I have owned two HW-8 transceivers. An unmodified HW-8 was the first rig I purchased following the 1989 fire. This was my only HF rig for some time and many contacts were made with it. I implemented several simple mods within this HW-8, including a fix for transmitter offset and the installation of an internal 100kHz crystal calibrator.
I sold this rig to help pay for the QRP Plus but soon regretted having let it go. After I purchased an HW-7, seeing it on the shelf only served to make my longing for another HW-8 stronger and I finally purchased another HW-8, the one I currently own.
The HW-8 is designed for use with high-impedence mono headphones. Before I found a proper set of vintage Trimm Featherweight headphones, I used modern low-impedence stereo headphones with an impedence adapter (image) built around a Radio Shack #273-1380 audio transformer.
I have installed a Small Wonder Labs Freq-Mite (link) in my HW-8; this clever frequency counter announces the VFO frequency in morse code in the headphones at the press of a rear-panel button, allowing me to know my precise frequency no matter where on the dial I am. Because several hams have asked about this installation, I've written up instructions.

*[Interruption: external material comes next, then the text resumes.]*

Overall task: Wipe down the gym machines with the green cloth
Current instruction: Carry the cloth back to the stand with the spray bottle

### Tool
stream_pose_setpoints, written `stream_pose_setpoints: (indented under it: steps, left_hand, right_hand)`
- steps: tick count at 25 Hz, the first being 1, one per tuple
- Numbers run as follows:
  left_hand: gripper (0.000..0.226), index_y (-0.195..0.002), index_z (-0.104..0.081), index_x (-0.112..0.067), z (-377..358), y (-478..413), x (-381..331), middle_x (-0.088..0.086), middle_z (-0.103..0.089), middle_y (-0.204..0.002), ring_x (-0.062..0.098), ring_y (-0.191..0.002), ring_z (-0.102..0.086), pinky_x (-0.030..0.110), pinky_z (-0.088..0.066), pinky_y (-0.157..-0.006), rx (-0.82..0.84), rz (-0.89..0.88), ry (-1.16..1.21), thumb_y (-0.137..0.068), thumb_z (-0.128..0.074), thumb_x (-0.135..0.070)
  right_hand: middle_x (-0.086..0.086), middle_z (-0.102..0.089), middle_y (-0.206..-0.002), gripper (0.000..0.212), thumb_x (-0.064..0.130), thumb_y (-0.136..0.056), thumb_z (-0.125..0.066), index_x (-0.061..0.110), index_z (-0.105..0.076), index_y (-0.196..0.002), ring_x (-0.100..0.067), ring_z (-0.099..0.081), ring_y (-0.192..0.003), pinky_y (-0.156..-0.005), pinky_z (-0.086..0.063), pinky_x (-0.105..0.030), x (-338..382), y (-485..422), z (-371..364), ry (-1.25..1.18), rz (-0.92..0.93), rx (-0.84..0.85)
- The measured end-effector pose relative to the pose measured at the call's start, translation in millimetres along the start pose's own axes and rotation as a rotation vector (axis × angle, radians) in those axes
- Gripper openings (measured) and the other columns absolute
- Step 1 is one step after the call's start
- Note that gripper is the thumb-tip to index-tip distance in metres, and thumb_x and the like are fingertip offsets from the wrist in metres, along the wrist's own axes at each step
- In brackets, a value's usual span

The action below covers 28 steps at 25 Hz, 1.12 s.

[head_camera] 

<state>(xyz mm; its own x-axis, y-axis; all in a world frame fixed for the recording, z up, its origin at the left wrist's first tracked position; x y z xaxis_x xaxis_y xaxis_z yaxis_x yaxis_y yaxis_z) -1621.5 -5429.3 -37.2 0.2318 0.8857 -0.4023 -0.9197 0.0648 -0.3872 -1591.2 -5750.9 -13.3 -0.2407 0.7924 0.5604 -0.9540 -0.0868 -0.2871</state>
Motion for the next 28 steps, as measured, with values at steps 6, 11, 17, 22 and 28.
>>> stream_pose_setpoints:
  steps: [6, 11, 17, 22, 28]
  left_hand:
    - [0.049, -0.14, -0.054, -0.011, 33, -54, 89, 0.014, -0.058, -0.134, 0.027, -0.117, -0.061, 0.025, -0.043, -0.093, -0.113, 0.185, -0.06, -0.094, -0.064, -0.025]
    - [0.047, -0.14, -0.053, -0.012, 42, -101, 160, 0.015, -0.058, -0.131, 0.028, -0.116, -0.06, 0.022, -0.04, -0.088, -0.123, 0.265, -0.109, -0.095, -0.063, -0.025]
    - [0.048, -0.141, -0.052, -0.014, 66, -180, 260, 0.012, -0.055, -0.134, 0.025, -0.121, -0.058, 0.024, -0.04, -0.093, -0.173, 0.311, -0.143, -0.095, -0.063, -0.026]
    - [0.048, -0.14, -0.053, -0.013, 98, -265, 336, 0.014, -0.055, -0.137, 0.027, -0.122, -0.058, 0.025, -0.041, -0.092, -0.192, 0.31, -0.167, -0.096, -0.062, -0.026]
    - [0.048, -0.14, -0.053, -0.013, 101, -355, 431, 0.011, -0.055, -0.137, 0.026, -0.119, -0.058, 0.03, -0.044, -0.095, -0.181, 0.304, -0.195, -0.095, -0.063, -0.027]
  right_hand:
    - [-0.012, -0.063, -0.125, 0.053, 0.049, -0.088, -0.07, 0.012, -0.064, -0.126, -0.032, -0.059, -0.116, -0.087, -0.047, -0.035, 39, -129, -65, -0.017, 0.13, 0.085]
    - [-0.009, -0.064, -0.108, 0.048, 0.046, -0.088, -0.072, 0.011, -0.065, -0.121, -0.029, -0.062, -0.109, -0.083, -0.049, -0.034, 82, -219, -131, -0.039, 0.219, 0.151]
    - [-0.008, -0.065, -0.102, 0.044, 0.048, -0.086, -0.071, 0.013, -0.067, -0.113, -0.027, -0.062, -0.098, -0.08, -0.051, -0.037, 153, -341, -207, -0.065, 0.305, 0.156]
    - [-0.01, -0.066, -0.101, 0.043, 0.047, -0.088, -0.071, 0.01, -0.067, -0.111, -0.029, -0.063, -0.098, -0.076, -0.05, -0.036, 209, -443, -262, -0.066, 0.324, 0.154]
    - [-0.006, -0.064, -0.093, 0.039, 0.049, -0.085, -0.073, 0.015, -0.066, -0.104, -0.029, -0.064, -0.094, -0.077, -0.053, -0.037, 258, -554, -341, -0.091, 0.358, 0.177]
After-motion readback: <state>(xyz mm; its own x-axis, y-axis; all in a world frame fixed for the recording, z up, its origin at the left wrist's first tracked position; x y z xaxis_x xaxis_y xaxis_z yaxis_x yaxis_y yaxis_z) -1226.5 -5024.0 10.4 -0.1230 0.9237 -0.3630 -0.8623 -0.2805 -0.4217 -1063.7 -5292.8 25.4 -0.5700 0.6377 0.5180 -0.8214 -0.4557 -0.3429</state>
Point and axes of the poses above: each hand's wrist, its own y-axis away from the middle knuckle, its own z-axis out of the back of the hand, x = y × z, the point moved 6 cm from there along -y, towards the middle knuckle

An extremely useful reference on the HW-8 is Michael Bryce's HW-8 Handbook, Second Edition. This book provides circuit descriptions, schematics, board layouts, alignment instructions, Heathkit service bulletins, and modifications for the HW-7, HW-8, and HW-9. It is available at Michael Bryce's The Heathkit Shop, at Kanga, USA, and at QRP ARCI. The older, First Edition, HW-8 Handbook has modifications for the HW-7, HW-8, and HW-9 but lacks the other valuable content.